§ **ASSIGNMENT**: Only the number is needed: count the lines below that hold the string "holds".
☆ ☆ ☆
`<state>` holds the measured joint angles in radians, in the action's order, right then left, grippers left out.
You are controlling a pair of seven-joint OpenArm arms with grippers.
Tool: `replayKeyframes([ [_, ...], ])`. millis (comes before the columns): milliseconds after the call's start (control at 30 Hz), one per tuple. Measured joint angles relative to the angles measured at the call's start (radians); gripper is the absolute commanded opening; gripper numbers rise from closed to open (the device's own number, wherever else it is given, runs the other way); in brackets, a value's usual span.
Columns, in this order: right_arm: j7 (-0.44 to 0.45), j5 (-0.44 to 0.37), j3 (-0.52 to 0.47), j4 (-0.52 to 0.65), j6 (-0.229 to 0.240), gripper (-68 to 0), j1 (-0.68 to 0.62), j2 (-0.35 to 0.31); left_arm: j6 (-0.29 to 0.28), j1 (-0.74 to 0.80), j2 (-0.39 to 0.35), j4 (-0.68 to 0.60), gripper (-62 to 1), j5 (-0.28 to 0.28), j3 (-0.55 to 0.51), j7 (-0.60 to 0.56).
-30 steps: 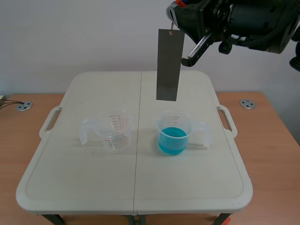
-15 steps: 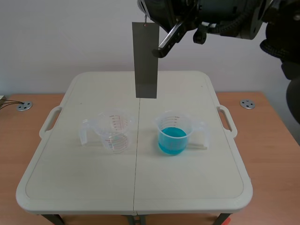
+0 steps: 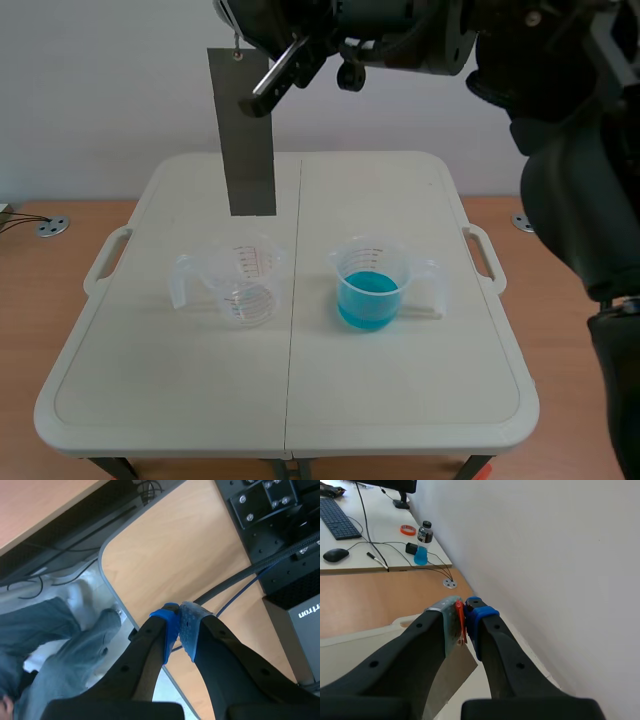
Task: Hold the metal plate by the orange handle, dip it into the blue solution, take it out and point at it, then put the plate back in the beaker on the left.
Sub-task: 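Put the plate into the left beaker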
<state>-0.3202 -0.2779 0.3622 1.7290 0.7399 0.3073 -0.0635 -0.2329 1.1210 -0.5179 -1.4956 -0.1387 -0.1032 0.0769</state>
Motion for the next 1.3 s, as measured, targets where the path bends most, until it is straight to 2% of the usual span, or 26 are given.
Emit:
replayKeyframes([
  [367,-0.003,0.045,0.000,-0.110,0.000,-66.2,0.016,0.090,0.000,-0.038,0.000,0.000,-59.3,-0.001,0.000,0.033],
  [600,0.000,0.045,0.035,-0.178,0.000,-66.2,0.082,0.091,0.000,-0.040,0.000,0.000,-59.3,-0.001,0.000,0.032],
  [1300,0.027,0.043,0.056,-0.291,-0.002,-66.2,0.082,0.089,0.000,-0.052,0.000,0.000,-59.3,-0.001,0.000,0.053],
])
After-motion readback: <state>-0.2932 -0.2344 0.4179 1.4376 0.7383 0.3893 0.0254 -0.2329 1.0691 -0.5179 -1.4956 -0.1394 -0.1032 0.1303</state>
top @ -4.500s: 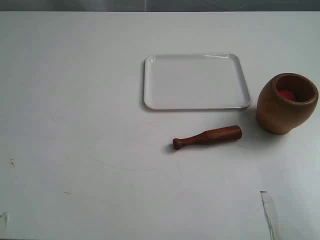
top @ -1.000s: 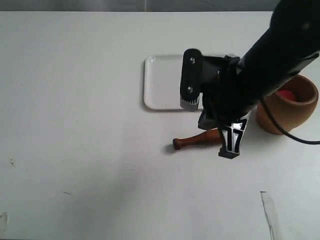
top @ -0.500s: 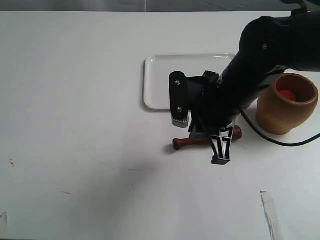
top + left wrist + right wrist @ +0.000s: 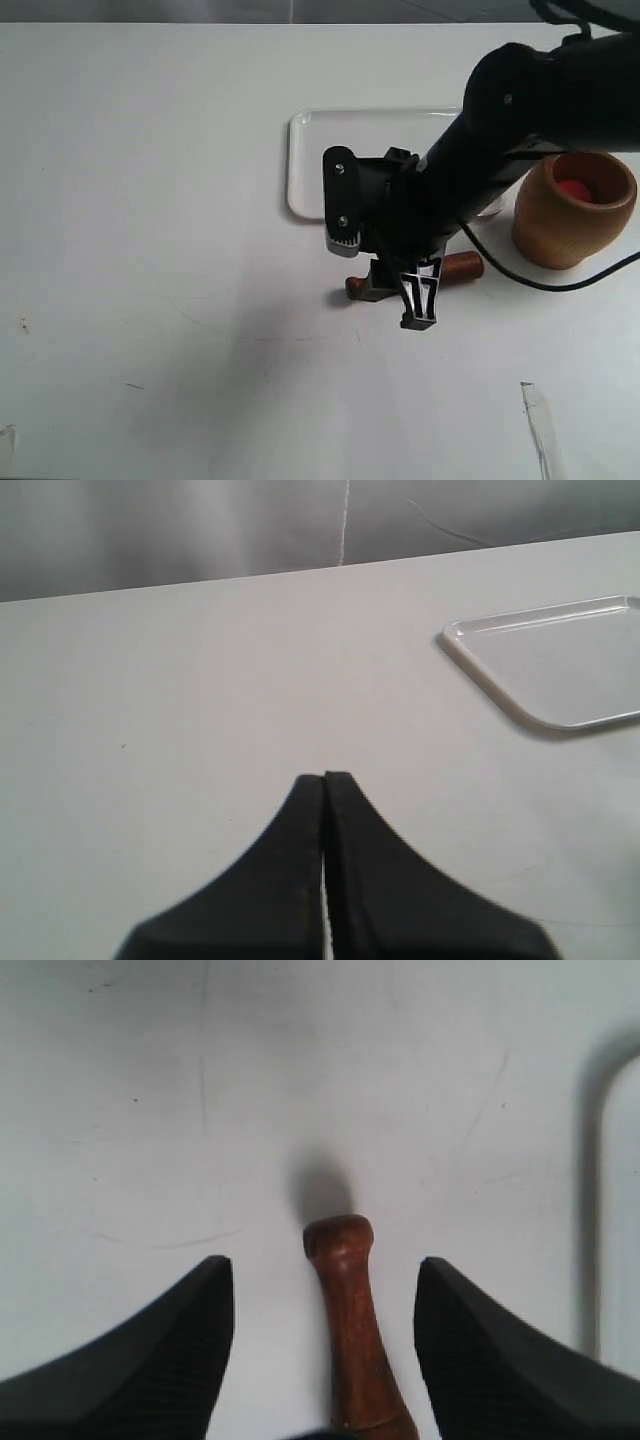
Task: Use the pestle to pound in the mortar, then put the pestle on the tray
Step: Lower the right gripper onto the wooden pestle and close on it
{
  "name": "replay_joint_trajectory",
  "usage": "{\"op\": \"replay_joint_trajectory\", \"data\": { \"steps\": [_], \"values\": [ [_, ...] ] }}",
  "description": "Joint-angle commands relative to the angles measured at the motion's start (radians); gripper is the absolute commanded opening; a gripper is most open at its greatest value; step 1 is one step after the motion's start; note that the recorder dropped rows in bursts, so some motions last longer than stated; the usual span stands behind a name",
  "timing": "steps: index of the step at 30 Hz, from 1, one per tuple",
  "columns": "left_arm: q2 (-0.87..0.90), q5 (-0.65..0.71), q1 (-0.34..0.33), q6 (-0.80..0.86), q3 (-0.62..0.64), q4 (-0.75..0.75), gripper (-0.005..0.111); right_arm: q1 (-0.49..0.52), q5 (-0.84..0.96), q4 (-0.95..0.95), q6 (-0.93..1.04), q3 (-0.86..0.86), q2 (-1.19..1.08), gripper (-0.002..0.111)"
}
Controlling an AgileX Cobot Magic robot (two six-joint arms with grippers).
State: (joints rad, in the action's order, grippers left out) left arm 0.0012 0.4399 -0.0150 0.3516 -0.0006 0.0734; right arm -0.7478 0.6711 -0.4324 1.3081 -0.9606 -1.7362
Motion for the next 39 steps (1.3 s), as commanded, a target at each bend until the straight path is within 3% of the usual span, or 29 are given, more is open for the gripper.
{"op": "replay_joint_trajectory", "data": {
  "steps": [1,23,32,39],
  "values": [
    [-0.001,-0.003,0.008,-0.008,0.001,-0.007,0.000,-0.001,-0.060,-0.005,0.000,-0.007,-0.049,0.051],
    [-0.001,-0.003,0.008,-0.008,0.001,-0.007,0.000,-0.001,-0.112,0.091,-0.047,-0.007,-0.144,0.051],
    [-0.001,-0.003,0.008,-0.008,0.001,-0.007,0.000,-0.001,-0.089,0.154,-0.089,-0.007,-0.144,0.037],
    [-0.001,-0.003,0.008,-0.008,0.001,-0.007,0.000,-0.001,-0.074,0.165,-0.109,-0.007,-0.144,0.036]
  ]
}}
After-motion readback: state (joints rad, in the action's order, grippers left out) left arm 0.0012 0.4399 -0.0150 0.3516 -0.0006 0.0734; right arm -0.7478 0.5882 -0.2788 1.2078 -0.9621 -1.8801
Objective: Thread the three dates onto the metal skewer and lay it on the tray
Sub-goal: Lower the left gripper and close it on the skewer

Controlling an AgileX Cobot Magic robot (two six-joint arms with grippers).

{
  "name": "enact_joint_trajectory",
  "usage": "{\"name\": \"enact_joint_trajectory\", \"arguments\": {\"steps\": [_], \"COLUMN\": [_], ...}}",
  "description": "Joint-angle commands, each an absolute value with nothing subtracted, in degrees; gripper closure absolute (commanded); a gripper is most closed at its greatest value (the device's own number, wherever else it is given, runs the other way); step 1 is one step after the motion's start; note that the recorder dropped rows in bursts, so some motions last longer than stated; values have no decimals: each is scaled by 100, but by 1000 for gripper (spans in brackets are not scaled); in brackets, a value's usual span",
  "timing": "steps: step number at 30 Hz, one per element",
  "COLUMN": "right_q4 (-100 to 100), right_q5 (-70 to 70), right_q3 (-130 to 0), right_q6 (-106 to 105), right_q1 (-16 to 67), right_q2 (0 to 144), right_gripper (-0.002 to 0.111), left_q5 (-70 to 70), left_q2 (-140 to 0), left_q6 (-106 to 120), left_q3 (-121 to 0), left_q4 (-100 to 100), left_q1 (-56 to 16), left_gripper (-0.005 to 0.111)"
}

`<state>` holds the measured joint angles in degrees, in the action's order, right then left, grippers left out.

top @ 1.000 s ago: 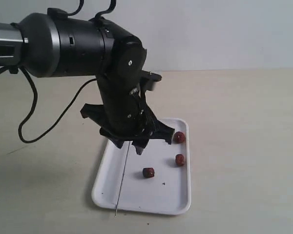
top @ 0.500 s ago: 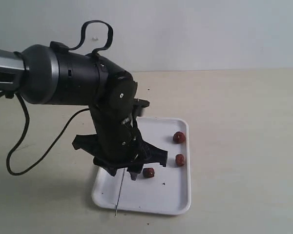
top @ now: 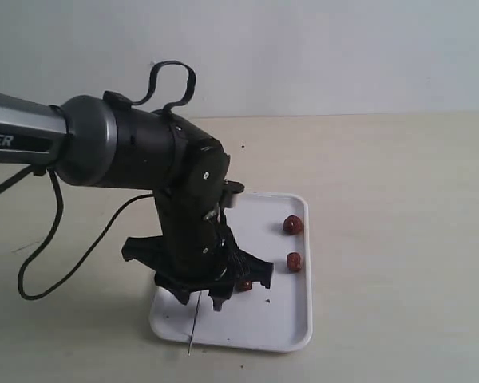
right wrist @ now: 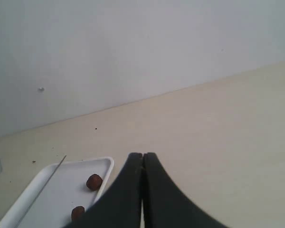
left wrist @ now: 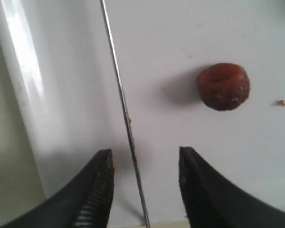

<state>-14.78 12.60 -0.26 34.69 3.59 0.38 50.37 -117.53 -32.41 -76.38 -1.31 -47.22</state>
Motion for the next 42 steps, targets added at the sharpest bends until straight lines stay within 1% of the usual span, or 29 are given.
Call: {"name": "enact_joint_trajectory", "arguments": {"steps": [1,14,42], "right_q4": [-1516,-1516,-1516], "right_q5": [1211,1211,1211], "right_q3": [0,0,0], "right_q6": [3410,3410,3410], "right_q1": [334,334,334], "right_q2": [0,0,0], "right_gripper": [108,108,108], "left_q5": [4962,4923,5115], "left_q2": [-11850,-11861,-11873], "left_q6": [-3324,-3345,-3307], "left_q3": [-7612,-7612,-7612], "left_q4": [-109,-96,41], "left_q1": [-4741,-4577,-4576], "left_gripper": [62,62,62]}}
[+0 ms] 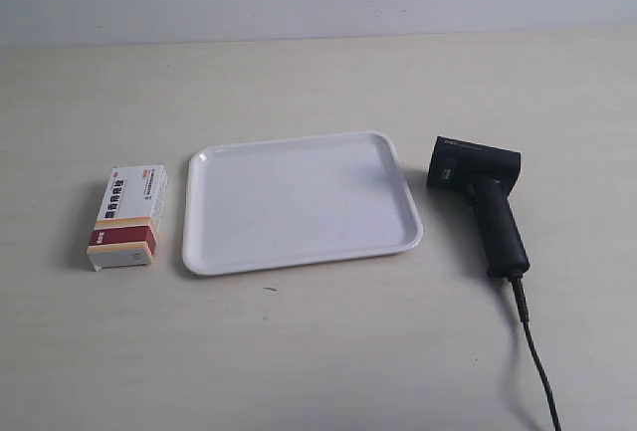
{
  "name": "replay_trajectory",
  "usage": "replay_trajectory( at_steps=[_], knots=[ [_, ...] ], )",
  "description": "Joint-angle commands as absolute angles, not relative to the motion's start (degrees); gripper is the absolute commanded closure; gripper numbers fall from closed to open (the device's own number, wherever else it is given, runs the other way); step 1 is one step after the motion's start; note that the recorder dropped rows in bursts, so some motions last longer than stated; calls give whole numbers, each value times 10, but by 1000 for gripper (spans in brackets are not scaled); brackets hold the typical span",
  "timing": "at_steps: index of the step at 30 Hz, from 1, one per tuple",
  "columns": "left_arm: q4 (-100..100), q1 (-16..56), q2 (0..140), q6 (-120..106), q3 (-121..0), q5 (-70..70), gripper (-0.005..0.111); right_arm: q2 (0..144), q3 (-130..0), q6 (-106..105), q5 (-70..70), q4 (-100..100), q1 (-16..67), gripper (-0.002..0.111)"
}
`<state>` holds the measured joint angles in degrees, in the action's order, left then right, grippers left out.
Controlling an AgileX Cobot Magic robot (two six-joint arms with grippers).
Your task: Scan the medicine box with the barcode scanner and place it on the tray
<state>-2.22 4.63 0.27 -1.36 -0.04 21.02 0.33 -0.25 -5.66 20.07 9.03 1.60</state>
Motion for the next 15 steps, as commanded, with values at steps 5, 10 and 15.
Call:
replay_trajectory(
  at_steps=[5, 10, 15],
  knots=[
    [-23, 45, 0, -13, 0, 203, 107, 0, 0, -61, 180, 86, 14, 108],
    [-23, 45, 0, -13, 0, 203, 107, 0, 0, -61, -26, 108, 14, 108],
    [-23, 45, 0, -13, 0, 203, 107, 0, 0, -61, -263, 104, 14, 108]
  ],
)
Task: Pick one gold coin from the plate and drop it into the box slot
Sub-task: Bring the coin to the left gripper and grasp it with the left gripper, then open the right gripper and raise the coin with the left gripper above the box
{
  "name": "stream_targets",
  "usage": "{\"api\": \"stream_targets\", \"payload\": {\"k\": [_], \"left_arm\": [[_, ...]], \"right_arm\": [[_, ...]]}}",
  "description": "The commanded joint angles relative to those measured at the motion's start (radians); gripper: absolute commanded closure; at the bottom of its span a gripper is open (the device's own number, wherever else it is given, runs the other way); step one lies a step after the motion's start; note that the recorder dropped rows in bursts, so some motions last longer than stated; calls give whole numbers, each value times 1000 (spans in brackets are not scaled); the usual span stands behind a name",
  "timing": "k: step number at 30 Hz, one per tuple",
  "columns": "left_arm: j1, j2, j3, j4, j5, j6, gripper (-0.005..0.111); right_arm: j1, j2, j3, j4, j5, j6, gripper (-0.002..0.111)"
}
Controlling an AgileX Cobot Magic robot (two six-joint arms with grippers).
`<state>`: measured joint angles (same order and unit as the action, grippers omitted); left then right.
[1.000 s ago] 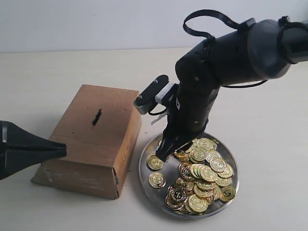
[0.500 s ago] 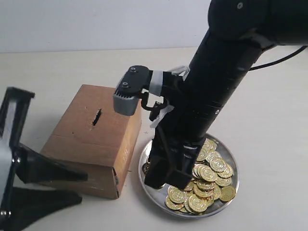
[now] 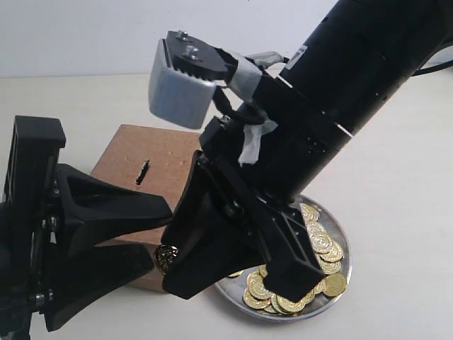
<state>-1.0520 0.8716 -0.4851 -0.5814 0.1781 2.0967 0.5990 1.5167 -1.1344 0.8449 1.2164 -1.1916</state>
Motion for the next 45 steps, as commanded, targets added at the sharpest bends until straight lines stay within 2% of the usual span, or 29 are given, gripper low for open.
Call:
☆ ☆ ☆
§ **EXERCISE RESULT**: 3